WORK REQUIRED:
First find the line with "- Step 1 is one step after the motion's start" in the entries below, then set down exactly every line through the line with "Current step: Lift", that line included.

Collected data entries
===
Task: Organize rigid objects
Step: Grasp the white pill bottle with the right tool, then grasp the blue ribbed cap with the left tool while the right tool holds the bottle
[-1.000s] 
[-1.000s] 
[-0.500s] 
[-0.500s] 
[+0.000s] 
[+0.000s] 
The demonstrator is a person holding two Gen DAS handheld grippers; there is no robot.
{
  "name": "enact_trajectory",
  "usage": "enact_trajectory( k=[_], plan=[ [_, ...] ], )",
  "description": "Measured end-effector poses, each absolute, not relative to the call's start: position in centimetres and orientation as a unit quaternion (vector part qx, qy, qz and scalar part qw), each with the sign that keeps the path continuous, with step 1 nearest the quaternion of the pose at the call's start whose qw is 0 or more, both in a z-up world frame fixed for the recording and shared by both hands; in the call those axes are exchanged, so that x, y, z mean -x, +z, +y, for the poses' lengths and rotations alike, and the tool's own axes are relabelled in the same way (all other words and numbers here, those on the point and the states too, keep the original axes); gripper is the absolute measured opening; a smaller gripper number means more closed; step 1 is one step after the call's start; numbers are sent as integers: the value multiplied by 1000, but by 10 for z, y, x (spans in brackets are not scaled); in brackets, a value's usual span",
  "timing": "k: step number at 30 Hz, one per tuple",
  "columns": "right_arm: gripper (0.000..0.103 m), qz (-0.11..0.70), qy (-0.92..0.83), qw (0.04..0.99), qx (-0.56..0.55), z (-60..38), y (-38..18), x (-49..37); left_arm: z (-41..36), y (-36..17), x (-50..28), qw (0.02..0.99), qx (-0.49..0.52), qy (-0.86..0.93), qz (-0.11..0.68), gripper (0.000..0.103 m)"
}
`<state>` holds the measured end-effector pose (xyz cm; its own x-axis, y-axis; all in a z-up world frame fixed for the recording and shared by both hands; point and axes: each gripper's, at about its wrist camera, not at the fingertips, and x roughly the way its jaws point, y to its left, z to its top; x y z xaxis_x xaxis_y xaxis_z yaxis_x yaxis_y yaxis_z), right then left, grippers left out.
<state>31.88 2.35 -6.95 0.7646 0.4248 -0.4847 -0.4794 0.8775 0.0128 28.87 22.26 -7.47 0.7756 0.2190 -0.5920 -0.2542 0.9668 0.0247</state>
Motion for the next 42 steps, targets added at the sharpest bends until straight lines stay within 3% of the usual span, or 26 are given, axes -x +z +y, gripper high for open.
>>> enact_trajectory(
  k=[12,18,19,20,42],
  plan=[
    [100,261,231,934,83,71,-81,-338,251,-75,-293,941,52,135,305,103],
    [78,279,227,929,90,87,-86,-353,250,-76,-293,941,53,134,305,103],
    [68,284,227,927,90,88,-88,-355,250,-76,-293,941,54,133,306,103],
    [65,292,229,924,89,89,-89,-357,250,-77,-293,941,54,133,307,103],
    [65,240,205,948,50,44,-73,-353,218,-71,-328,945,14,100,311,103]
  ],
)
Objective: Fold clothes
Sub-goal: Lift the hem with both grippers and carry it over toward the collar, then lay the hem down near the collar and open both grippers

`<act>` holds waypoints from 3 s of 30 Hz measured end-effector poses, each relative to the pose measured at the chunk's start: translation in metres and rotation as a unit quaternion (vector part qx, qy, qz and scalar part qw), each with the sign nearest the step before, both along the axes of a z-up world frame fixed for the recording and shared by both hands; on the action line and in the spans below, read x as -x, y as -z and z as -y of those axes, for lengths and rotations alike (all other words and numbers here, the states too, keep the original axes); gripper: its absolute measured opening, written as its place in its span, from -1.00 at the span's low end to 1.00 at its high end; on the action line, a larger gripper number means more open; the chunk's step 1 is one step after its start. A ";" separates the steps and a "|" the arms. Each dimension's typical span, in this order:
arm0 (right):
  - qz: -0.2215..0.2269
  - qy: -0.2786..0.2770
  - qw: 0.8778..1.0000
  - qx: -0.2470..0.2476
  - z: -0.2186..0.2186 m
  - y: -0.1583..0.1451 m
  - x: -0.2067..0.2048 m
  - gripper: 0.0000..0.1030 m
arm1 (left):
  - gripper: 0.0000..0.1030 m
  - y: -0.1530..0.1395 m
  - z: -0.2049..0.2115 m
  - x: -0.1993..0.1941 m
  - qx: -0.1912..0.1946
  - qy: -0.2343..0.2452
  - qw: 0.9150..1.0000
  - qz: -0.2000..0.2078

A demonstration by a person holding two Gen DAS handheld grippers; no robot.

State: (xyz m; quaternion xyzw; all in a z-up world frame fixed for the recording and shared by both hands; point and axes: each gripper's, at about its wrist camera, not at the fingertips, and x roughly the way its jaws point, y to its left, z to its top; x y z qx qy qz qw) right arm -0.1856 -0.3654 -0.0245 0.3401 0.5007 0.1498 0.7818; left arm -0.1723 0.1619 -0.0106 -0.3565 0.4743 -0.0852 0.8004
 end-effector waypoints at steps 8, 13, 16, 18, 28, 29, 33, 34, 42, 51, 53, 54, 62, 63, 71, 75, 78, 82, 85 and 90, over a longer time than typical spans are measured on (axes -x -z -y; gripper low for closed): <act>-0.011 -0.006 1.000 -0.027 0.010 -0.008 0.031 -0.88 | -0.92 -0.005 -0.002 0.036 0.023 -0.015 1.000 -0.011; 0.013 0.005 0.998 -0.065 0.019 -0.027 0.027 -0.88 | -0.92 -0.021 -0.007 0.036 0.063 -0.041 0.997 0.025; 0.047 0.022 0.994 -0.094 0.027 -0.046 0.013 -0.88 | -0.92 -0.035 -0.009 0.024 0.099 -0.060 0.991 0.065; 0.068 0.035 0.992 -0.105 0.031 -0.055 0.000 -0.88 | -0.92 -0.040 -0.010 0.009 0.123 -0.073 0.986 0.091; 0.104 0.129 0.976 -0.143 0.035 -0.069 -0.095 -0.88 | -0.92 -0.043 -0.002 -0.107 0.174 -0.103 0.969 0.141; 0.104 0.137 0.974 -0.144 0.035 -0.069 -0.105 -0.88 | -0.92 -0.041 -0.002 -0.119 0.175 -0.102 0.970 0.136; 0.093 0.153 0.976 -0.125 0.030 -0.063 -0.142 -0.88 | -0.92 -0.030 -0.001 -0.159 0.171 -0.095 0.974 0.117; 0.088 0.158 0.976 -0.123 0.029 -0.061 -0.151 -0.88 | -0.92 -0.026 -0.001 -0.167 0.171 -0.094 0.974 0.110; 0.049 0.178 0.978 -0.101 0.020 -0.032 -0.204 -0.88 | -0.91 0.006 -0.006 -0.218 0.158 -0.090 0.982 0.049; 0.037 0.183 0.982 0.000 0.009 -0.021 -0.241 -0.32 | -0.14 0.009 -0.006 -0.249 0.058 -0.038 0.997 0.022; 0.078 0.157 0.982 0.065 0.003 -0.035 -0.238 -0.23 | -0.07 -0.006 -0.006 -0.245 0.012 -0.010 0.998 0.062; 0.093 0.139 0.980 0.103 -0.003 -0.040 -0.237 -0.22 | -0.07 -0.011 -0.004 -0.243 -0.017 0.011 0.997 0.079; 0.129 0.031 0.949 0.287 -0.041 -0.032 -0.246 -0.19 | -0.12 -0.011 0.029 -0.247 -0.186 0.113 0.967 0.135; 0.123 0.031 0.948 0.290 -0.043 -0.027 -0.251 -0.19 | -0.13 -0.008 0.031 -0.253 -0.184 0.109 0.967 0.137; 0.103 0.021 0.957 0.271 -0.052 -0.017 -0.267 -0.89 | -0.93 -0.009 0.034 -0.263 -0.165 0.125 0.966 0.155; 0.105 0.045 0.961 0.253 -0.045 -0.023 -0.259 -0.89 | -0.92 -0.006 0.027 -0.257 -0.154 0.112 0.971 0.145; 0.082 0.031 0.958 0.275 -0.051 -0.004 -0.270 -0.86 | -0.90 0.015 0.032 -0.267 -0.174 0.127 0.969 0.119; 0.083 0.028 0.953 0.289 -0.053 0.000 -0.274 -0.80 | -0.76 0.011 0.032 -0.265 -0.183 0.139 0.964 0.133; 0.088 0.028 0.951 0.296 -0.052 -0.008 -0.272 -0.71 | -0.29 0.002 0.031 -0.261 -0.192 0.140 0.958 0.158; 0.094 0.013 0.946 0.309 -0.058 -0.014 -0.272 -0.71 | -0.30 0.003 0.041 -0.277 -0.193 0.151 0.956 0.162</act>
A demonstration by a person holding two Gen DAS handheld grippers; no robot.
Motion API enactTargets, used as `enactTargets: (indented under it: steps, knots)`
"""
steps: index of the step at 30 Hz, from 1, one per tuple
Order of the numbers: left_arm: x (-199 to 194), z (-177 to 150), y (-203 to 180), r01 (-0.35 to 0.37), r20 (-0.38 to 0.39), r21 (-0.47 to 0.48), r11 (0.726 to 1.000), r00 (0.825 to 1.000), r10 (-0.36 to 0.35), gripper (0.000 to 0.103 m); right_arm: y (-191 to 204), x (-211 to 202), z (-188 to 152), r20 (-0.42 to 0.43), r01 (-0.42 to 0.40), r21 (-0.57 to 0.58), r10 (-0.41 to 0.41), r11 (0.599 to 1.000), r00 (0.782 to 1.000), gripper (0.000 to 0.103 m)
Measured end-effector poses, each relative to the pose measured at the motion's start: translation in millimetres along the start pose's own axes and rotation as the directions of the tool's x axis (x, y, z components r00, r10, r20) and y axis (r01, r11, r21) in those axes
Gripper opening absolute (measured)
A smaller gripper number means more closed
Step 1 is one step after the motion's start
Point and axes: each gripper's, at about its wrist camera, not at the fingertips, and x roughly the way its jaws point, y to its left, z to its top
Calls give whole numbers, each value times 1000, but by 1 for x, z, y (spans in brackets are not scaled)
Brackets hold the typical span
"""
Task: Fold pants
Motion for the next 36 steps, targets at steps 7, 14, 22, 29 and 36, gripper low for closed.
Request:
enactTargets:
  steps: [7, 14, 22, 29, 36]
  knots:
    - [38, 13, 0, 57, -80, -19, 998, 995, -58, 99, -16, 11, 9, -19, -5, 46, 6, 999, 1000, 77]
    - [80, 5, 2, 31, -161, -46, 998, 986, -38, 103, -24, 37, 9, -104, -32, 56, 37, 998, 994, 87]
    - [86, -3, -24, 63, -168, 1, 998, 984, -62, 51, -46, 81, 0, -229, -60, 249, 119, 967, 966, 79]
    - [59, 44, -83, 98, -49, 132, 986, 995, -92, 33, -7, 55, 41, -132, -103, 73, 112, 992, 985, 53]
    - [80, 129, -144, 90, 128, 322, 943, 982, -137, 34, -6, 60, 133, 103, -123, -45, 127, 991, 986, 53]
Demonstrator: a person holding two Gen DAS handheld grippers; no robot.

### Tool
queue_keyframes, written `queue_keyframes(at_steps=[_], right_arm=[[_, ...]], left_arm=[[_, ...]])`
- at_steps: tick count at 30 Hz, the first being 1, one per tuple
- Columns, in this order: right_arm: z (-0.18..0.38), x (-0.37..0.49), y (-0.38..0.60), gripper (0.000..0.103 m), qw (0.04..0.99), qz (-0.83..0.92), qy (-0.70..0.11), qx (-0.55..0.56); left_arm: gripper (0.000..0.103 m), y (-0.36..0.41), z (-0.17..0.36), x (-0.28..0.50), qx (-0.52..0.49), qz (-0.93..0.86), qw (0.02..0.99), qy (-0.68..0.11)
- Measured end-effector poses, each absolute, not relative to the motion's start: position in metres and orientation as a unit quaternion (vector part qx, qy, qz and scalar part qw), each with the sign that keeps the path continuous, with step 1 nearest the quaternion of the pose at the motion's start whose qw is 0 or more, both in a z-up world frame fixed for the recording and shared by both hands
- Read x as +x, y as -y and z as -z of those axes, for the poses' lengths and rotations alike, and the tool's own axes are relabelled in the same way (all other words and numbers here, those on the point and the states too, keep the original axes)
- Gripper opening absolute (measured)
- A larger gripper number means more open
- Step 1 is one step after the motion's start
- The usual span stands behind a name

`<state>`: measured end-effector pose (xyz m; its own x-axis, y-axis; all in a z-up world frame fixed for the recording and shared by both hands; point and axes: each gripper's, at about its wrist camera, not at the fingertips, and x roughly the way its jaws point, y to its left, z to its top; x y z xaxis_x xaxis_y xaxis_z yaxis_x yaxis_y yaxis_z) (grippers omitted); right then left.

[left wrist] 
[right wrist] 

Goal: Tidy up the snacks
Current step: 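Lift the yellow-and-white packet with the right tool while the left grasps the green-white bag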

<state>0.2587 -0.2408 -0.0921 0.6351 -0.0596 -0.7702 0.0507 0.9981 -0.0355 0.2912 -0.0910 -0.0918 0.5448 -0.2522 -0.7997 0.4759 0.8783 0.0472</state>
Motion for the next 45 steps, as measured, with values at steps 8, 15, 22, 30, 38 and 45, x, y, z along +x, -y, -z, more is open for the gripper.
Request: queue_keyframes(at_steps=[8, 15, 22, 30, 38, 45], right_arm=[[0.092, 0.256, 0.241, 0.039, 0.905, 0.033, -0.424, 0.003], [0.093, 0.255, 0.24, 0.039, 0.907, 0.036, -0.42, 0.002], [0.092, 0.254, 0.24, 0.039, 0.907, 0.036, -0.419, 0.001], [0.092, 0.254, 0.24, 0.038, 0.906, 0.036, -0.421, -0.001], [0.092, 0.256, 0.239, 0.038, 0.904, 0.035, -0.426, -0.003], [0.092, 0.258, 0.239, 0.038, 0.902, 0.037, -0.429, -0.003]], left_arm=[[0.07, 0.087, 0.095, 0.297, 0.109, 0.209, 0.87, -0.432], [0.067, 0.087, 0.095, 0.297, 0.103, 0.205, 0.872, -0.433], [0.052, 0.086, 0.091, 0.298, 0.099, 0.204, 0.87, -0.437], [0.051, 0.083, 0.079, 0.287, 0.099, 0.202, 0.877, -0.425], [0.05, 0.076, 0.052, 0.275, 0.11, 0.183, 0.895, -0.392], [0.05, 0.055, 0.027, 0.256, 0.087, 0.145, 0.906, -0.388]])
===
FINISHED EXERCISE:
- Step 1 is one step after the motion's start
- The usual span stands behind a name

`<state>`: measured end-effector pose (xyz m; its own x-axis, y-axis; all in a z-up world frame fixed for the recording and shared by both hands; point and axes: each gripper's, at about its wrist camera, not at the fingertips, and x roughly the way its jaws point, y to its left, z to its top; x y z xaxis_x xaxis_y xaxis_z yaxis_x yaxis_y yaxis_z) (grippers omitted); right then left.

[left wrist] 
[right wrist] 

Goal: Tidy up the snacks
Current step: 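Lift the yellow-and-white packet with the right tool while the left grasps the green-white bag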

No additional response is needed to complete this exercise.